For me I was loosing my strength and was finding it difficult even to balance. Many a times I had to depend on JK. So was the state of Rashmi. Pint and Sid was helping her. Pint was saying “Even I’m tired and I can imagine the state of you ppl”. Sid was like “I’m stretching my limits”.
Rashmi was continuously asking “Can I be tired” but KK’s diplomatic answer was “I have faith in you”. I really pity the state of boys. Although they themselves were tired, they had to take care of us also :(
Soon night fell and it started pouring heavily and no umbrella (not that it would have made a difference). Since we never expected such a late return, we didn’t have any torches and to make it worse - it was an “amavasya” night (new moon). The situation was abominable - pitch dark, dense forest, heavy rain, uneven ground and possible hidden dangers behind the bushes.
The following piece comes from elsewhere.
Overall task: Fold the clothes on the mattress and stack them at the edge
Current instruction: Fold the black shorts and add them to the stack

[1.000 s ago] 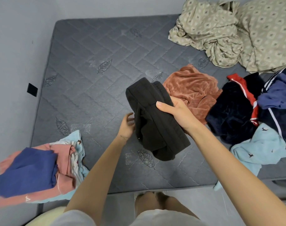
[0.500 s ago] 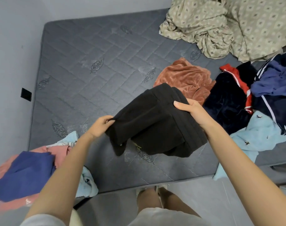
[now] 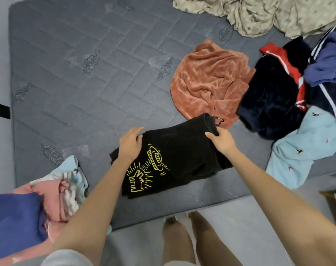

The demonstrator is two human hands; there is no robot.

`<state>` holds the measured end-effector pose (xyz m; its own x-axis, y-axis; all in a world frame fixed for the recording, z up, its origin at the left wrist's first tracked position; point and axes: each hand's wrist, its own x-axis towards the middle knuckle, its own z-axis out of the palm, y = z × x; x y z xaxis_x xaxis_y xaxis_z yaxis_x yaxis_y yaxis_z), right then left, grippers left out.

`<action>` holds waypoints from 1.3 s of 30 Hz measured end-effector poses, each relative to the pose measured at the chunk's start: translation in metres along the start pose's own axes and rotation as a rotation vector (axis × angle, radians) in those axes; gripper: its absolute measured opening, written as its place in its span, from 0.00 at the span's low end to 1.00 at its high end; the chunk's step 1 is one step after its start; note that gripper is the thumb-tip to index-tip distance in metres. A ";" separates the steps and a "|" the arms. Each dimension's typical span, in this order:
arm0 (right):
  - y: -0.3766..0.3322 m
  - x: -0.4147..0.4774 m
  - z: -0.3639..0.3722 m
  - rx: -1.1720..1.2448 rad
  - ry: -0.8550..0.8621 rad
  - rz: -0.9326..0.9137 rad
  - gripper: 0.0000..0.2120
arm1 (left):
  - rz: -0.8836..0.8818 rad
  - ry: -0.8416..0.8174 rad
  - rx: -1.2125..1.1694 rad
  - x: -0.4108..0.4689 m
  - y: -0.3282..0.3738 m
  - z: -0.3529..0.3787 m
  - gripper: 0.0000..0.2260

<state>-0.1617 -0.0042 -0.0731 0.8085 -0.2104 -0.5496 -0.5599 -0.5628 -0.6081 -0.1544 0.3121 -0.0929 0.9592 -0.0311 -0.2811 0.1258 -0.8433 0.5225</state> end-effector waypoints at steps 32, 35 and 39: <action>-0.006 -0.013 0.266 -0.505 -0.571 -0.429 0.22 | -0.753 -0.050 -0.922 -0.061 -0.159 0.101 0.23; 0.010 -0.002 0.259 -0.514 -0.323 -0.455 0.23 | -0.808 0.099 -0.943 -0.065 -0.173 0.111 0.14; 0.016 0.009 0.251 -0.420 -0.082 -0.480 0.30 | -0.855 0.194 -0.888 -0.077 -0.178 0.121 0.14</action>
<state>-0.2091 0.1858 -0.2311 0.9257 0.1952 -0.3239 -0.0068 -0.8478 -0.5303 -0.2817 0.3995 -0.2611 0.4979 0.4915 -0.7145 0.7820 0.1018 0.6149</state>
Soon we had another hurdle to overcome – a stream crossing. Even before, we didn’t have any idea where we were stepping. Now we don’t know what the depth is, whether the rocks are slippery and also how strong the current is!!! We somehow managed this also and soon
I had the next set back. During the wayanad trip my leg was twisted and it was not completely cured. The same leg was twisted again and the cold made the pain worser.From there on I couldn’t apply force on one leg and literally had to manage with one leg. After rambling in the dark like this for more than an hr we finally saw some light (of the jeep ofcourse) and a big crowd to receive us.
The walkie-talkie was also not working and so they just couldn’t contact us. They were clearly worried and were happy to see us back safe and sound (?). Anyway all of us were unanimous in saying that we stretched a little too much (tho KK won’t agree).
Anyway we soon reached IB, packed and bid adieu to the place taking with us some long lasting memories…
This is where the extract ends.